■ TASK OBJECTIVE
Starting at the line that holds "Find the folded black", transcribe every line to the end of the data exactly; include no other lines.

---------- RECORDED INFORMATION ----------

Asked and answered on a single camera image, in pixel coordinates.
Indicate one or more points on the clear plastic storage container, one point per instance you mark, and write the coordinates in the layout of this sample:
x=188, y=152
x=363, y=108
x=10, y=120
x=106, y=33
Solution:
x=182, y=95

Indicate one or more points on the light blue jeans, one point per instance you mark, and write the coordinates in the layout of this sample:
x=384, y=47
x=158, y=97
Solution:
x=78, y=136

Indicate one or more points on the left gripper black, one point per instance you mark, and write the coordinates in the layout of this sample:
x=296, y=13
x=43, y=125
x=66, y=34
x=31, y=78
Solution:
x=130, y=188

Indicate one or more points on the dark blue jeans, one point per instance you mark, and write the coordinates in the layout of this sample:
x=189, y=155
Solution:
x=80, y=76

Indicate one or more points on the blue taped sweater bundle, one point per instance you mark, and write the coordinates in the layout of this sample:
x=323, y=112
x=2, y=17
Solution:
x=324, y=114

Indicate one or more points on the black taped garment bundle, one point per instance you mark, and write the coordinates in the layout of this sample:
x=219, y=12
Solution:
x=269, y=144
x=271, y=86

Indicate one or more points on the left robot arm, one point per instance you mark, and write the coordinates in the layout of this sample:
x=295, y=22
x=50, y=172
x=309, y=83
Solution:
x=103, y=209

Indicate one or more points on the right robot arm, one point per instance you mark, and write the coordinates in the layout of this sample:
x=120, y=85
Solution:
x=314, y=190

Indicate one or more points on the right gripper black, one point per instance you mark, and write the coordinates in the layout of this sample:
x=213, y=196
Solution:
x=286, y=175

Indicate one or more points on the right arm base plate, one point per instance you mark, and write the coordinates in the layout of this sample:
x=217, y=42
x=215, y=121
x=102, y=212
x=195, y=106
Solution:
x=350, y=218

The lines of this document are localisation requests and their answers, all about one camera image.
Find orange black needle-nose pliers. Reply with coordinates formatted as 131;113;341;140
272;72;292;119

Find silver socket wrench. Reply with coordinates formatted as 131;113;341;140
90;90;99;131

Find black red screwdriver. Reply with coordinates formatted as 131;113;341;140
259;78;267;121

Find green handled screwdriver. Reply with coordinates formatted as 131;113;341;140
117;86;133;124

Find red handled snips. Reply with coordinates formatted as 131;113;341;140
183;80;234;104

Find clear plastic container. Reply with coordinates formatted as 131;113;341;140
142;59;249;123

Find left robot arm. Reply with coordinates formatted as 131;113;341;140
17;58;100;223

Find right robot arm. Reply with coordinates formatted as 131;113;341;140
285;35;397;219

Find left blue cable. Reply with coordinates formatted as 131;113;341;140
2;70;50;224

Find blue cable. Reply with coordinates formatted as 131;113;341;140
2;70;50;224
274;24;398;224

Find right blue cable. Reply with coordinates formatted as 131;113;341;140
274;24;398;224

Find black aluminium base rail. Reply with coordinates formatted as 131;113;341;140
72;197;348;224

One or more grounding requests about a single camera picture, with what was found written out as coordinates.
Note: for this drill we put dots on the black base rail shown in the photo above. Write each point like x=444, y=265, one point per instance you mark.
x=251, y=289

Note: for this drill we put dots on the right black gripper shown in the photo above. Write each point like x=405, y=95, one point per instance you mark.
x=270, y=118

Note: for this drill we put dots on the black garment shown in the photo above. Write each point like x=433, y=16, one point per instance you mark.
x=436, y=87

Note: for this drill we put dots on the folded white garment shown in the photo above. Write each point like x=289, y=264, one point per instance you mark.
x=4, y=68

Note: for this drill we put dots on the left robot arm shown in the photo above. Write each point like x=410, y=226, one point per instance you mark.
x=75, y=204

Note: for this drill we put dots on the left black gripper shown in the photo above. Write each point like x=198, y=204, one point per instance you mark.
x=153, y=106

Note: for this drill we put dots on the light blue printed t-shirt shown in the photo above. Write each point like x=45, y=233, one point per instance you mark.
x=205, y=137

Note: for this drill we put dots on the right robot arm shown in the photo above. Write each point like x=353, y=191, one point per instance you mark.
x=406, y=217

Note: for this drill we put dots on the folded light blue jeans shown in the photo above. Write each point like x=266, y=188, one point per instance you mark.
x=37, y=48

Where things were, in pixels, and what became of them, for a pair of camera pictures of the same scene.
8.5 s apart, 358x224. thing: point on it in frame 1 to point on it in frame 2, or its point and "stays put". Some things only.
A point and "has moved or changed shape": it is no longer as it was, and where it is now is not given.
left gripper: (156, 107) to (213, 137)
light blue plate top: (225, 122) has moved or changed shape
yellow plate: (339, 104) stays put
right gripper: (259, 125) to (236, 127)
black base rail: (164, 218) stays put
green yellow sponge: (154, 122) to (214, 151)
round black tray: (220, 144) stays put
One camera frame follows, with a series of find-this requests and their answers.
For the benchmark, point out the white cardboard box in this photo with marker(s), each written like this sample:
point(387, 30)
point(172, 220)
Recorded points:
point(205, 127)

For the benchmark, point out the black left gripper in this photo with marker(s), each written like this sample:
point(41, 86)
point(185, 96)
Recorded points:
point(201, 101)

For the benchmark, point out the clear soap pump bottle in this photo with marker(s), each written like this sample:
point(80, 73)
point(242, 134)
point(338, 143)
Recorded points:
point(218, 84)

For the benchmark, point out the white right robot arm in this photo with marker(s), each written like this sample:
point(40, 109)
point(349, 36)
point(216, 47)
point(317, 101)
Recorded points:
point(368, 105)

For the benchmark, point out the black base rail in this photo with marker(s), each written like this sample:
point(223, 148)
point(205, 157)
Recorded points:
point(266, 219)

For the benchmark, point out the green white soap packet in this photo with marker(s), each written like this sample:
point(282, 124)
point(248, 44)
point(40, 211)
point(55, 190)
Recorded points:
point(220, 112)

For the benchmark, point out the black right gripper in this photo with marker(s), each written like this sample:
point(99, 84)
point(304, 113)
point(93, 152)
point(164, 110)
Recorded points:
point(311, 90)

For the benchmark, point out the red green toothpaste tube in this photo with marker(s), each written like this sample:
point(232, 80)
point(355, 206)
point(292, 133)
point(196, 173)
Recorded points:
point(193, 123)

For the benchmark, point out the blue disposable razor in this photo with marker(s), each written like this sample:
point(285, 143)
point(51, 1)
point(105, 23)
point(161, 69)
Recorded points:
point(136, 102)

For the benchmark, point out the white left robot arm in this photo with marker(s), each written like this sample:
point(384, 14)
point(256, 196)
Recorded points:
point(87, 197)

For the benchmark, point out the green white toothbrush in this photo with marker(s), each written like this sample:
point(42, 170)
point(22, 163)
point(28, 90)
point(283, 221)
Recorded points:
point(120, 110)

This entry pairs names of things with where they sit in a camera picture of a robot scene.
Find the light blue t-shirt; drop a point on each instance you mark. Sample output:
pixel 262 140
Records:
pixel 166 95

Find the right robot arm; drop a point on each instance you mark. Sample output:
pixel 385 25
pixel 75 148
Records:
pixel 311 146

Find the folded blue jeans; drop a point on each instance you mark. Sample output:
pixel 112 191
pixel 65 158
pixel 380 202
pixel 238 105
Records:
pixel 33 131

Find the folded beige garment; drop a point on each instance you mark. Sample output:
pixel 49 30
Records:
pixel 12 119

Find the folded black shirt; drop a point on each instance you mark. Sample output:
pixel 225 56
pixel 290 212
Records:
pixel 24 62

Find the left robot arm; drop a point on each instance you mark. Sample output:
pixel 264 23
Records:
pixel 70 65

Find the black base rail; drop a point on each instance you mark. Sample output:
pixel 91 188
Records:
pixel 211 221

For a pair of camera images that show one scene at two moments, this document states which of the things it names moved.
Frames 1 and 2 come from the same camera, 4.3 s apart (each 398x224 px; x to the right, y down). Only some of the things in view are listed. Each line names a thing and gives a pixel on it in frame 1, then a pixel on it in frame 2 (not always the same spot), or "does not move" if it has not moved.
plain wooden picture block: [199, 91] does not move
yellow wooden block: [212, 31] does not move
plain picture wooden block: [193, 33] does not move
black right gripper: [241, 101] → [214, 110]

----------

■ SOLVED PROBLEM
Find the folded black shirt; drop a point on each instance you mark. Sample output:
pixel 225 56
pixel 290 212
Records:
pixel 24 62

Find the left robot arm; drop a point on each instance you mark. Sample output:
pixel 264 23
Records:
pixel 70 65

Find the black base rail; drop a point on each instance you mark. Sample output:
pixel 91 188
Records:
pixel 211 221

For a pair of camera images that show one scene at two moments, this document states which of the things it names moved.
Frames 1 and 2 come from the same camera, 4.3 s apart (each 398x224 px; x to the right, y down). Only some of the things in view are listed. Each line names a thing and gives a pixel on it in frame 1, then a pixel on it in frame 2 (not always the same spot), or "does not move" if it has not moved.
plain wooden picture block: [199, 91] does not move
yellow wooden block: [212, 31] does not move
plain picture wooden block: [193, 33] does not move
black right gripper: [241, 101] → [214, 110]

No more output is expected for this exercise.